■ MATERIAL FOR THIS TASK
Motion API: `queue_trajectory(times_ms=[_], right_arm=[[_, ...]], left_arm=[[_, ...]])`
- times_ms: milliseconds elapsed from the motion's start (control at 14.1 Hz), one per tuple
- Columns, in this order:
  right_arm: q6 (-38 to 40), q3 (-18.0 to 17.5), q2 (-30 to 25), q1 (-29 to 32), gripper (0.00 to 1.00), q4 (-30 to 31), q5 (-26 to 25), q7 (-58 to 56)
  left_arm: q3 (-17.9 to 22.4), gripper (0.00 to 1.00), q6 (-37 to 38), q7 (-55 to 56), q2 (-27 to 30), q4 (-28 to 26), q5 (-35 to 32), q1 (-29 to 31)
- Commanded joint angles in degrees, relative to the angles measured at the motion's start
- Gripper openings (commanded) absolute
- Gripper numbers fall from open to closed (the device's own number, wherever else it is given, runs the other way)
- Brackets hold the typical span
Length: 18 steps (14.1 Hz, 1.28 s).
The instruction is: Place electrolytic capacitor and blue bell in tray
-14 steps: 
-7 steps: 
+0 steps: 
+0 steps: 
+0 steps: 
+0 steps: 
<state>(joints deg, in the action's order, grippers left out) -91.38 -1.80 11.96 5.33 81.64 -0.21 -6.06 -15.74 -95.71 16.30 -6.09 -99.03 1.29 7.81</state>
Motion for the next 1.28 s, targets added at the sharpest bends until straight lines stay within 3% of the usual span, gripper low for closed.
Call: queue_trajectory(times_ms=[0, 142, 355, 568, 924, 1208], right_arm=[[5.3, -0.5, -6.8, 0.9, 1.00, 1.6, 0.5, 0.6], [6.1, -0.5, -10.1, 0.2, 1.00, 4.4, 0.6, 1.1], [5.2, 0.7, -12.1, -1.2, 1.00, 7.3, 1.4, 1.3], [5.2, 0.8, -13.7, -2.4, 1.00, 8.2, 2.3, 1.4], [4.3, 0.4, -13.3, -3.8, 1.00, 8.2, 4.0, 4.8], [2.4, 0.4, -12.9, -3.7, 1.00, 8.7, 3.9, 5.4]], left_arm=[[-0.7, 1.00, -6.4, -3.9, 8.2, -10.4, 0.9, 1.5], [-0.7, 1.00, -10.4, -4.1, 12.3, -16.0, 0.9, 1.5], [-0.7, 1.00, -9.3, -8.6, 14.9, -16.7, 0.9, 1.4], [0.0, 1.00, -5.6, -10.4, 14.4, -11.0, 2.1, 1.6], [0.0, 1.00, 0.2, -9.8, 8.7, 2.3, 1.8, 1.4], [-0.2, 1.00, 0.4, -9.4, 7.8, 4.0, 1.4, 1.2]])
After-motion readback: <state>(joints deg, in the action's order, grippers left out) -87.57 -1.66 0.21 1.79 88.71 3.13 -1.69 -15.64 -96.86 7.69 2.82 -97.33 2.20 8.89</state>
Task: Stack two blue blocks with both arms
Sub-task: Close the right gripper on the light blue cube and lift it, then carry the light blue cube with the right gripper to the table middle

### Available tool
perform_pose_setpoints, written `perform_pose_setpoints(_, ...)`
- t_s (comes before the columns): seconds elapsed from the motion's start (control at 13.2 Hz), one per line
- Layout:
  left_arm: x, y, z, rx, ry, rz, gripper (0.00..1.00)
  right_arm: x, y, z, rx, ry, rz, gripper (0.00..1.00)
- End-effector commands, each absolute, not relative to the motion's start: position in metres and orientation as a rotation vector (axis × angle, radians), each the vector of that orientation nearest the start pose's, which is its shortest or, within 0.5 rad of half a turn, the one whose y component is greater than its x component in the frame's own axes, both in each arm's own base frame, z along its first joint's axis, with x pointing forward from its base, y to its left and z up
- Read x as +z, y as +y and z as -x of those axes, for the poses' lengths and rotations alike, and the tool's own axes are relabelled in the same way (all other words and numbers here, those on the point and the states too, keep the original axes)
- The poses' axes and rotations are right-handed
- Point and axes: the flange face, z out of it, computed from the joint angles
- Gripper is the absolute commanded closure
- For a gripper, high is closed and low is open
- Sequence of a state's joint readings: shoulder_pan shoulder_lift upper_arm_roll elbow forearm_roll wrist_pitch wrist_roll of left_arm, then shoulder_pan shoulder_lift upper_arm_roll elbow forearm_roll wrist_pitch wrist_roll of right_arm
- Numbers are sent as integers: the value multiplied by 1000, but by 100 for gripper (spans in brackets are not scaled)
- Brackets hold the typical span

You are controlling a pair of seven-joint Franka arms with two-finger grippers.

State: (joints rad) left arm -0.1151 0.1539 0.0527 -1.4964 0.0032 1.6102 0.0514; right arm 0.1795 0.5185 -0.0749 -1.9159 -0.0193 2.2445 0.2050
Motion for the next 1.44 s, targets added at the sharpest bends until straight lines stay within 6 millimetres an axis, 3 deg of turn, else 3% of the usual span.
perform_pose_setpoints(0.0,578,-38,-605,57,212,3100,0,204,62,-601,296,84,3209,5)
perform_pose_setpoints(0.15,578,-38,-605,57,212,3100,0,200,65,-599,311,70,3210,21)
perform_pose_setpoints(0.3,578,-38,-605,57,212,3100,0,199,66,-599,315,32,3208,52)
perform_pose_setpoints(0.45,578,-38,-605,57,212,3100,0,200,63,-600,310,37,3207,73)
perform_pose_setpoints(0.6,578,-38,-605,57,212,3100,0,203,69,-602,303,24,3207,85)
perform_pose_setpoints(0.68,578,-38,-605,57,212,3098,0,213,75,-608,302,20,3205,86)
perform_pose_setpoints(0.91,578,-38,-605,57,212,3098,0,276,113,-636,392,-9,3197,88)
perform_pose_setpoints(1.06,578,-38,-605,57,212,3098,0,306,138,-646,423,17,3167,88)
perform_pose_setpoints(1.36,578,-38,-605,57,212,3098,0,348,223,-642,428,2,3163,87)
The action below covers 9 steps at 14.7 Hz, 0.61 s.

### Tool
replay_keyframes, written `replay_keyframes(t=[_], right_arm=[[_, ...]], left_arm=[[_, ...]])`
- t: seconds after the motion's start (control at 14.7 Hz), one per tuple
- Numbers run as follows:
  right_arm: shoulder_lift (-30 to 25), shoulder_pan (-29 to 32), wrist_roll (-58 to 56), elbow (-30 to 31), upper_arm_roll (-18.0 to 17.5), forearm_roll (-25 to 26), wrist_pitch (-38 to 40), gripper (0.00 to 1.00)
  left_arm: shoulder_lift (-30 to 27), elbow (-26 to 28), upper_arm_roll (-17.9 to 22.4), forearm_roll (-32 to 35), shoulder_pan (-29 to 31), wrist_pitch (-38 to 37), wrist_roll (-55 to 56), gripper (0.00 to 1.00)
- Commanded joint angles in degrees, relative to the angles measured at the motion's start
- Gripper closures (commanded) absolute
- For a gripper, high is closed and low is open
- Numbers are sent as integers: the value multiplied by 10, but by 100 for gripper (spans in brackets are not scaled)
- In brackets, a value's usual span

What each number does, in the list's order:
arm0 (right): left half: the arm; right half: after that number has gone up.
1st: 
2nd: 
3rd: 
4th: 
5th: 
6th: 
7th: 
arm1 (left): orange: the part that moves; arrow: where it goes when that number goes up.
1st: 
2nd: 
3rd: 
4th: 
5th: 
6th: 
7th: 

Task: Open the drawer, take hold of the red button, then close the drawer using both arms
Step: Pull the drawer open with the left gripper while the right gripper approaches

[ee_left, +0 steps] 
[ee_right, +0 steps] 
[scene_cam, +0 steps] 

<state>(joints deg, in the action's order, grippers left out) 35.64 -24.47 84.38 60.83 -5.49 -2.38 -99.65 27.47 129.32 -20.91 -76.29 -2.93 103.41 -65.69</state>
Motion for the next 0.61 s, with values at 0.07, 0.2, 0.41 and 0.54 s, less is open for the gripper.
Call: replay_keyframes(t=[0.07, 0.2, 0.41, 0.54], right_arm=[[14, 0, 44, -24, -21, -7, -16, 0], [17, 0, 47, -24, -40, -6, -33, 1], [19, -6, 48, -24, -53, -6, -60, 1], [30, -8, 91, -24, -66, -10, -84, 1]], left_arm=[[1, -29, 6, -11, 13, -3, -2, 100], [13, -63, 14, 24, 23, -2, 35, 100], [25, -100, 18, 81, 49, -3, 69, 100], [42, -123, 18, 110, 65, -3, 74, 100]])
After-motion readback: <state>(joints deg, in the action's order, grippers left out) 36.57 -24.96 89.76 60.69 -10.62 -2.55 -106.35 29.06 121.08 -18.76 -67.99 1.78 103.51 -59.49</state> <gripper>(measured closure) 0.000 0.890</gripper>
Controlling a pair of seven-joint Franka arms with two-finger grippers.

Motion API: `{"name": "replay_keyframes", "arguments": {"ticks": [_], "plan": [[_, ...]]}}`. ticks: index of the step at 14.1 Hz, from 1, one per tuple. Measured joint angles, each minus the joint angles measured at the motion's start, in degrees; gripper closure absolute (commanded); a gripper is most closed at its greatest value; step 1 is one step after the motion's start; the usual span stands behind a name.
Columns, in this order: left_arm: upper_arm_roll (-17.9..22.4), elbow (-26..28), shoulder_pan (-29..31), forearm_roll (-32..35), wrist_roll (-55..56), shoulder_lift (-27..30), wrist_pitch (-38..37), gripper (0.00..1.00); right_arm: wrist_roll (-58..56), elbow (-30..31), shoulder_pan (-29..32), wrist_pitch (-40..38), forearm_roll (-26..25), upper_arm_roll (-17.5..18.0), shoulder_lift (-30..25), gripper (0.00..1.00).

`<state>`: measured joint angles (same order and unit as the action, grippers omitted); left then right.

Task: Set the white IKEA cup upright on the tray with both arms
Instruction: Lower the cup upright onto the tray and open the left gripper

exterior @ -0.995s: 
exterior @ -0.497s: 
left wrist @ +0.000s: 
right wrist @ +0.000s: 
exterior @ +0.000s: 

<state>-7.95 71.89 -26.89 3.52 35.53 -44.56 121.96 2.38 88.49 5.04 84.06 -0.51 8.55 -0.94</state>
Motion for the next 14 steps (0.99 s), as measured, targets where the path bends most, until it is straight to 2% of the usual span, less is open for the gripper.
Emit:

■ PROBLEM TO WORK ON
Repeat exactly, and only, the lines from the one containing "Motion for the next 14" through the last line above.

■ REPLY TO THE EXERCISE
Motion for the next 14 steps (0.99 s), as measured, targets where the path bends most, until it is straight to 2% of the usual span, less is open for the gripper.
Emit:

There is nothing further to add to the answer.